Return all the lines below exactly. Any picture among them is omitted.

++++++

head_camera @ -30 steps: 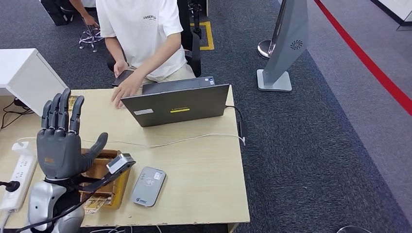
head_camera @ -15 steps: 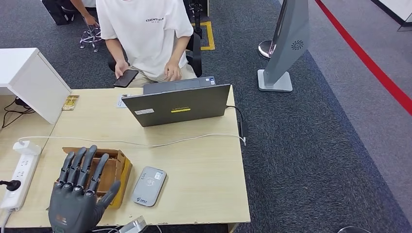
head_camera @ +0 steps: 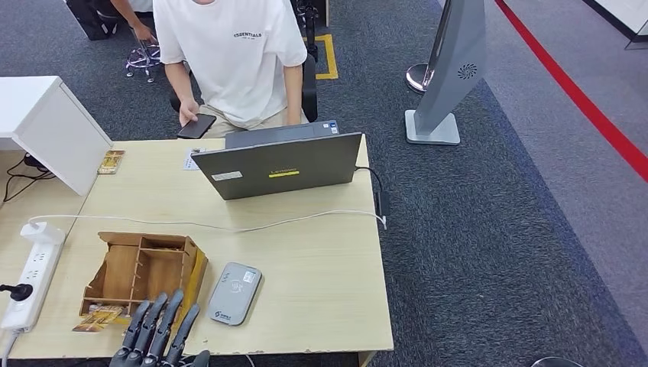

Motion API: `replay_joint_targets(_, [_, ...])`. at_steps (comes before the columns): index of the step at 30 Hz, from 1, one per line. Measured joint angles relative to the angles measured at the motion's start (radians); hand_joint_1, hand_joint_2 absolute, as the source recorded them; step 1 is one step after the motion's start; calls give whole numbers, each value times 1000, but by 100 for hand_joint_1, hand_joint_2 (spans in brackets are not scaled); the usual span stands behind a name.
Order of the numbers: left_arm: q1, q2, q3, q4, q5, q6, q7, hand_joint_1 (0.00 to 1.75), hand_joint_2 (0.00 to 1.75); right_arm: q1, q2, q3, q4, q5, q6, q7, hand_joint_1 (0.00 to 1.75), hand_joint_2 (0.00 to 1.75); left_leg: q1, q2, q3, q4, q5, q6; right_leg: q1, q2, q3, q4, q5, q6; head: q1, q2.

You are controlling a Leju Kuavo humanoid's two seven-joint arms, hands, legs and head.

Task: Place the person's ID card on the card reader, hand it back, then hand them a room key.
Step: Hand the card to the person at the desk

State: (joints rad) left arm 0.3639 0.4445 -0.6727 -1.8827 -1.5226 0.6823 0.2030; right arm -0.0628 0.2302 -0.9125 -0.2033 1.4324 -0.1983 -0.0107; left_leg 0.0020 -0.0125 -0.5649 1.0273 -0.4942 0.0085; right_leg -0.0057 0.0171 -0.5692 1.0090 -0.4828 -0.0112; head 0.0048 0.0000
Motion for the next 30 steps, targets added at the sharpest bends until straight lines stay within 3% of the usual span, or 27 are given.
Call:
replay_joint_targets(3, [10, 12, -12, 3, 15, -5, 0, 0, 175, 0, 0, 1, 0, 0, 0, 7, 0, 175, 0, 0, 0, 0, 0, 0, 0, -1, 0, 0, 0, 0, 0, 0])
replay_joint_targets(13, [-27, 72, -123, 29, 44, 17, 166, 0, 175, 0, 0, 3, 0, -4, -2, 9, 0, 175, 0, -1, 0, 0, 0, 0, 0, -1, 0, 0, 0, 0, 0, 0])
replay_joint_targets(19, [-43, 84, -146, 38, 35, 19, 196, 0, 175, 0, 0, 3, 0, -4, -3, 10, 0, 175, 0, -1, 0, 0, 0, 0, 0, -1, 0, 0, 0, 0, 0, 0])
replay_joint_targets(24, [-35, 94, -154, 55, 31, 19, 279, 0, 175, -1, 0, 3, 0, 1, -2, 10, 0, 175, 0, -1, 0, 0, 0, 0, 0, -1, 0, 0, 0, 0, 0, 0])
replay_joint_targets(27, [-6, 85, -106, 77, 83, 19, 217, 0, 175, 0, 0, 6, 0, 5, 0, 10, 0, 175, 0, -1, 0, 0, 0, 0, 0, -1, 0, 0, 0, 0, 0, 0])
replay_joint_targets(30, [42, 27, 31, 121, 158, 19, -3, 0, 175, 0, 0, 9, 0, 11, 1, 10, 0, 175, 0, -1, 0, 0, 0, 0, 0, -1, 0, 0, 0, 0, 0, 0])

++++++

> _SOLUTION TO THE EXERCISE_
head_camera @ -30 steps: 
head_camera @ -15 steps: 
head_camera @ +0 steps: 

Motion API: `replay_joint_targets(_, [_, ...])`. at_steps (comes before the columns): index of the step at 30 Hz, from 1, one per line. Measured joint angles relative to the angles measured at the motion's start (radians); hand_joint_1, hand_joint_2 absolute, as the source recorded them; step 1 is one step after the motion's start; calls give whole numbers, each value times 1000, but by 100 for hand_joint_1, hand_joint_2 (spans in brackets are not scaled); the usual span stands behind a name.
Order of the numbers: left_arm: q1, q2, q3, q4, q5, q6, q7, hand_joint_1 (0.00 to 1.75), hand_joint_2 (0.00 to 1.75); right_arm: q1, q2, q3, q4, q5, q6, q7, hand_joint_1 (0.00 to 1.75), hand_joint_2 (0.00 to 1.75); left_leg: q1, q2, q3, q4, q5, q6; right_leg: q1, q2, q3, q4, q5, q6; head: q1, q2.

You are controlling a Leju Kuavo humanoid's two seven-joint arms, hands, legs and head.

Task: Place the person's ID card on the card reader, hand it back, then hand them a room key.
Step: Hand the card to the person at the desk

State: (joints rad) left arm 0.3639 0.4445 -0.6727 -1.8827 -1.5226 0.6823 0.2030; right arm -0.0628 0.2302 -0.9125 -0.2033 1.4324 -0.1983 -0.0107; left_leg 0.0020 -0.0125 -0.5649 1.0273 -0.4942 0.0085; right_leg -0.0057 0.0171 -0.5692 1.0090 -0.4828 -0.0112; head 0.0048 0.0000
Motion for the next 30 steps, targets added at the sharpest bends until straight lines stay within 3% of the usual span, or 27 are given.
Call:
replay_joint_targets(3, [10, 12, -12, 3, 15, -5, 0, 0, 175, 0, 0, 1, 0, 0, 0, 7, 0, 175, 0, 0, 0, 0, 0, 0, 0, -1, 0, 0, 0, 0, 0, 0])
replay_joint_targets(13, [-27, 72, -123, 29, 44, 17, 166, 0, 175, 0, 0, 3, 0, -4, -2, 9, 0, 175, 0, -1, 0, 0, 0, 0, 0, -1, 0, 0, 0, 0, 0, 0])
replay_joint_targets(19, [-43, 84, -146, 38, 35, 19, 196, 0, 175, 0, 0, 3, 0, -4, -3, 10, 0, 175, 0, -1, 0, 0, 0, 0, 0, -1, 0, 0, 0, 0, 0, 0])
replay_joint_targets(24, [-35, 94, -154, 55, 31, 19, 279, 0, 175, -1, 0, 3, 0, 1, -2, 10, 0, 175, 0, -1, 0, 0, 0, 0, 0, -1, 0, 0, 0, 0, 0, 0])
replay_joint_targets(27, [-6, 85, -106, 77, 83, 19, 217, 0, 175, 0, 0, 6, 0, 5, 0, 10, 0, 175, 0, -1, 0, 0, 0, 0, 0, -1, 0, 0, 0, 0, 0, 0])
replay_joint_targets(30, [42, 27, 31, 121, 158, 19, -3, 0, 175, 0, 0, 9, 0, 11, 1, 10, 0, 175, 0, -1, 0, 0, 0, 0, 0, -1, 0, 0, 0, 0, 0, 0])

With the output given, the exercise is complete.